Hi, Daniel. I agree with most of what you wrote, but in objection to this, I'd ask - have you seen some of the solves Ville has posted? They're often just as low move counts as Chris's solves. And when they're not, it's usually because of a 2-gen algorithm that really is faster. The thing is, the people who are REALLY good at freestyle just don't do many sub-optimal setups. But I have to admit that most people aren't like that.

The honest truth is that I think that pure freestyle and BH converge as they get optimal. An optimal BH expert will gradually incorporate some of the faster tricks from the freestyle experts, and an optimal freestyle expert will get where all of their cases are memorized, and each one has been optimized. I suspect you can learn either way, and if you get really really good, you'll wind up with very nearly the same method.

I said in another thread somewhere that I think BH is the easy way to do freestyle. I think that's the best description. BH is really quite easy to learn, once you've learned to see commutators, so you can get pretty good at freestyle with a minimum amount of work. And of course once every case is memorized, it's really not freestyle anymore, is it?
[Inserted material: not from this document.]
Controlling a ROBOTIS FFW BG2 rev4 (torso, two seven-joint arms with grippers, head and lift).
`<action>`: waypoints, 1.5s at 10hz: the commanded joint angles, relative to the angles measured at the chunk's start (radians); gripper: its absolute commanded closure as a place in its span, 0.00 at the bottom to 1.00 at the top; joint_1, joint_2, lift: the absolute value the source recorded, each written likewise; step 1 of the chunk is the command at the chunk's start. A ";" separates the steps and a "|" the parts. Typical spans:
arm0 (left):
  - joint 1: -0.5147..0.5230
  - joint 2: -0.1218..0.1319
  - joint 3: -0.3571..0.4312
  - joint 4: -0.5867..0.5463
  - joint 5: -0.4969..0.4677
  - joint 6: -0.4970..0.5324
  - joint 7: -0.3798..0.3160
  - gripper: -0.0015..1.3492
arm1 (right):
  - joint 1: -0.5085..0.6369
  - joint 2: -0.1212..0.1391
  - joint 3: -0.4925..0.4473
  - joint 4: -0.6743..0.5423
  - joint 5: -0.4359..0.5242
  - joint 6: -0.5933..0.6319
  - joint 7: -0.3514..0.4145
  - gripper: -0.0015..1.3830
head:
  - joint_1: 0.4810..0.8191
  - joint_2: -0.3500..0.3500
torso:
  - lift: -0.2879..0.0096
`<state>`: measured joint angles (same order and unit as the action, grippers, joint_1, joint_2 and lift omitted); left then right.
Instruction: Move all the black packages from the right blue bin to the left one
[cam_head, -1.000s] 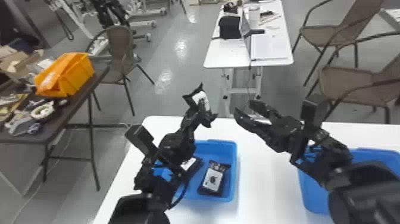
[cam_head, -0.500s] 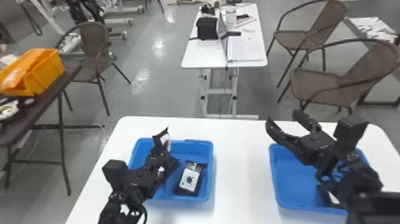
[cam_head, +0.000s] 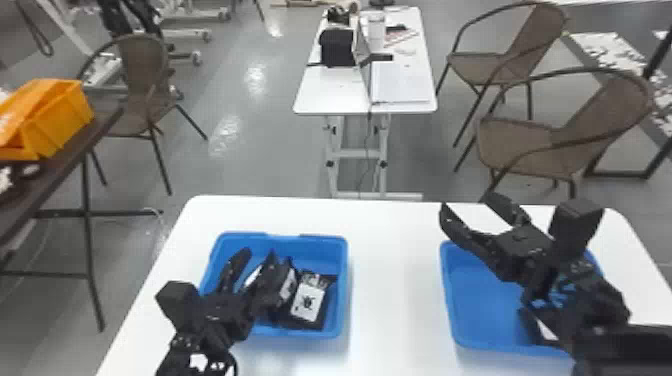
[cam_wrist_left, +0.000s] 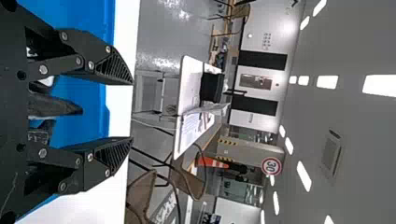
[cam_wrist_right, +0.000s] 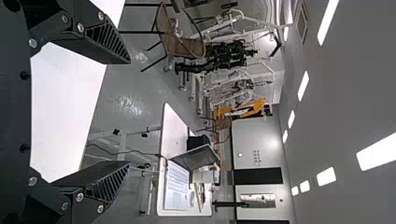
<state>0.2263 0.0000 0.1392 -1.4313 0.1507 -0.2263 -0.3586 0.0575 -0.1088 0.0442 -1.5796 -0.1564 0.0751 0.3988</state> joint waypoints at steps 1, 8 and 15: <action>0.002 -0.003 -0.001 -0.008 0.026 -0.045 -0.013 0.10 | 0.015 0.000 -0.017 -0.016 0.005 0.009 0.000 0.21 | 0.63 0.64 | 0.97; 0.185 -0.003 0.073 -0.281 0.079 -0.117 0.128 0.11 | 0.301 0.008 -0.201 -0.246 0.037 0.239 -0.166 0.21 | 0.63 0.62 | 0.97; 0.173 -0.003 0.040 -0.279 0.086 -0.094 0.128 0.11 | 0.056 -0.040 -0.287 -0.008 0.074 0.594 -0.067 0.20 | 0.63 0.44 | 0.97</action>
<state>0.4002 0.0000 0.1808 -1.7107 0.2374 -0.3215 -0.2300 0.1368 -0.1418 -0.2434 -1.6056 -0.0982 0.6317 0.3322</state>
I'm doing very well with BH corners now. I'm very fast with it; my biggest problem in 3x3x3 solves is that I'm not used to memorizing stickers, and my memorization is failing me a lot. When I hit a good solve (where memory recall is not a problem), I'm getting very close to 1:30 now. I never did that before BH corners.


----------



## dbeyer (May 14, 2009)

This is why I don't want to provide an algorithm list. It's really a method. 
Just like in jiu jitsu, the kimura isn't a submission, it's a lock on the arm, which when properly torquing the arm of your opponent they will tap.
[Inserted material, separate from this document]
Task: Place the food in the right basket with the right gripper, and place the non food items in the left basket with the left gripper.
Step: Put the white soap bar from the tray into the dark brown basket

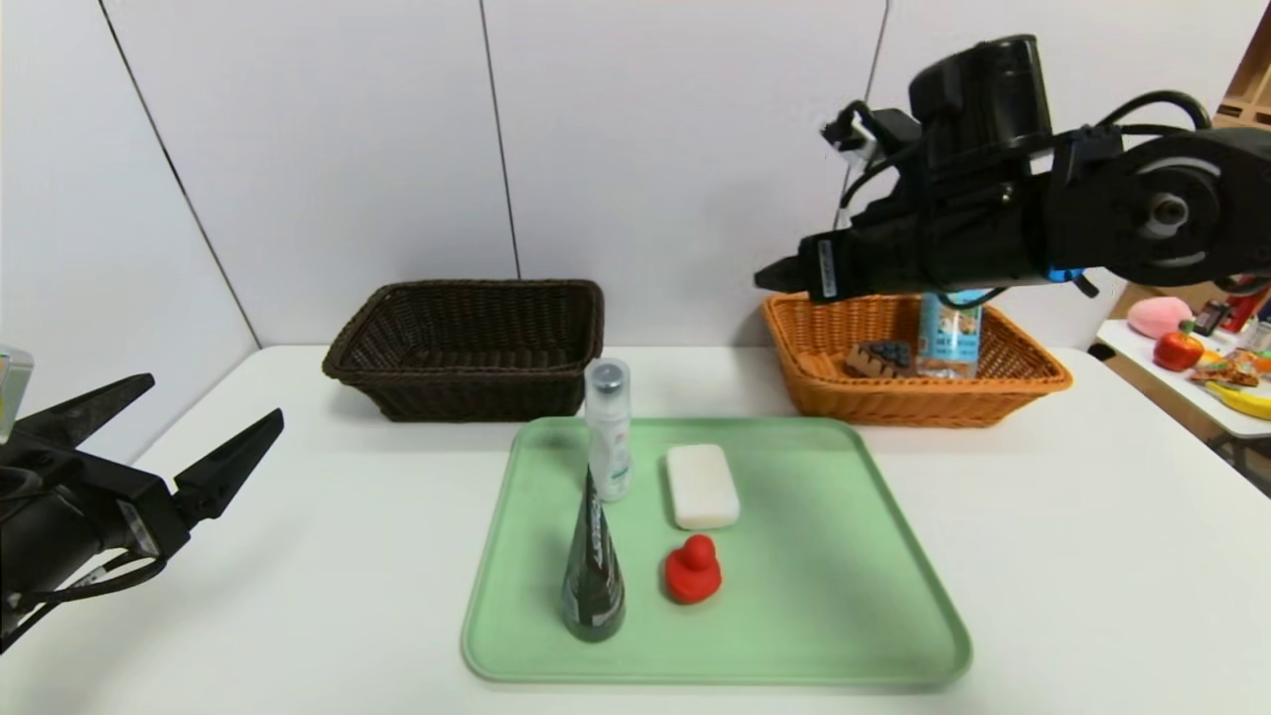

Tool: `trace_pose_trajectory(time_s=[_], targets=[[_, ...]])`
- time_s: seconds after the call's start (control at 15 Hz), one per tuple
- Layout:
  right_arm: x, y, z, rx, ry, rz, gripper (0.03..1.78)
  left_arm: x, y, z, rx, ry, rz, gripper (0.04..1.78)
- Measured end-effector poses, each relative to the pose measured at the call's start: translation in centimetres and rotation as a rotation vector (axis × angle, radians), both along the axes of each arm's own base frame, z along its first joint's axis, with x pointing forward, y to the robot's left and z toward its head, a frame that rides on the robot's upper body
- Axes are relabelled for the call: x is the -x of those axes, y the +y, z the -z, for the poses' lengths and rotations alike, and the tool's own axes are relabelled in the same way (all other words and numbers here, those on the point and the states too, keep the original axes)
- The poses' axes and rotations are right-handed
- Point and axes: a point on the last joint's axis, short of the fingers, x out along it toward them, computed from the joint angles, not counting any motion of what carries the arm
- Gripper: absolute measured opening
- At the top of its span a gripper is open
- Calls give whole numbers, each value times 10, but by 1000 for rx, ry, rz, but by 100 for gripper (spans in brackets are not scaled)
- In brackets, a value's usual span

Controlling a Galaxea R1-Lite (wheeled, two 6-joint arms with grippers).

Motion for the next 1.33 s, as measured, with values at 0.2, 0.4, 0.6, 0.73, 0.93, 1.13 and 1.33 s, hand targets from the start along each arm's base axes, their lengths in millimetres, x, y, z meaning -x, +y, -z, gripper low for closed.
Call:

The time consuming part of this method is giving an algorithm list. I mean it's really a long and tedious process, just to have people adjust them to their own likings anyway. I feel that this method, not the algorithm list is very powerful. 
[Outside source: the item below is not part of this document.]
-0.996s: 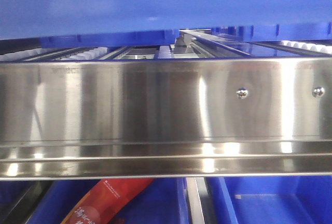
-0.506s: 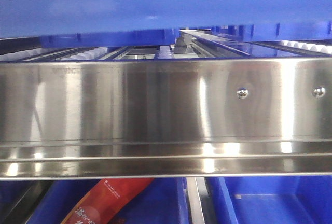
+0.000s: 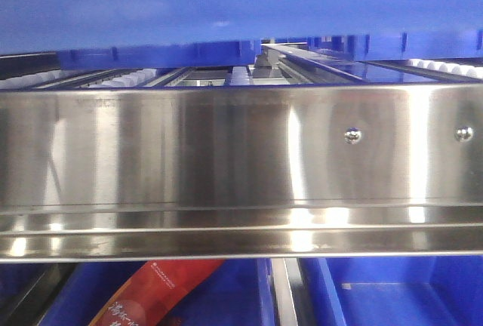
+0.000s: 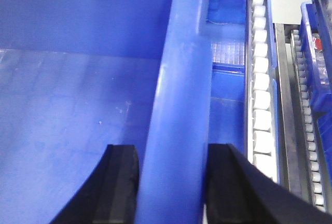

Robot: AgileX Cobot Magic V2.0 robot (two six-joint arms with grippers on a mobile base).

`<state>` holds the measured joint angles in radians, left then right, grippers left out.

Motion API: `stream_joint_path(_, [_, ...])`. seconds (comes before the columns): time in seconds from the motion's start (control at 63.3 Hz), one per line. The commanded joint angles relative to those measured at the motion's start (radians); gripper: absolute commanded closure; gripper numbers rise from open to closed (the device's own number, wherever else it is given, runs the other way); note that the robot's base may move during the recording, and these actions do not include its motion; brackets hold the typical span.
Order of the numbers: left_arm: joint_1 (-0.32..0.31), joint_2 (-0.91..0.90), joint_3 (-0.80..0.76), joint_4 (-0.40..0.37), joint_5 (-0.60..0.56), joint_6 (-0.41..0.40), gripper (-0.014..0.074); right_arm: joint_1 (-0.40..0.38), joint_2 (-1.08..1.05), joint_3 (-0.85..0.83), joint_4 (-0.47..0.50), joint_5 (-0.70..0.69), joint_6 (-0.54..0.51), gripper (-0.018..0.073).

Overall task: Move blue bin to conveyor side
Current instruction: 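Lift the blue bin with both grippers off the roller shelf, then pull the held blue bin back away from the rack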

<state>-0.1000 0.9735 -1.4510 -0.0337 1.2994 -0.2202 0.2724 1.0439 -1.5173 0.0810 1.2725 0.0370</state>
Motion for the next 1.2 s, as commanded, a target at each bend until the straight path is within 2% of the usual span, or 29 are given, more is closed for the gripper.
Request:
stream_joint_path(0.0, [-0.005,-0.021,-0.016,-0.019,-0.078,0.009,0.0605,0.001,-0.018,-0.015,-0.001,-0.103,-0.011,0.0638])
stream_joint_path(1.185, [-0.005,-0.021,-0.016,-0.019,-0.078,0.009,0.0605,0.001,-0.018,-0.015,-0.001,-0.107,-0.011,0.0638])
I can and I will provide algorithms that work, and that are effective, but there are better means to an end. 

You don't memorize the algorithms, they go into muscle memory. I think it's two different things. Nobody should sit down with an algorithm sheet and learn these. It's so simple that with the recognition techniques, and execution approach described any experienced cuber can apply this method to solving a cube.


----------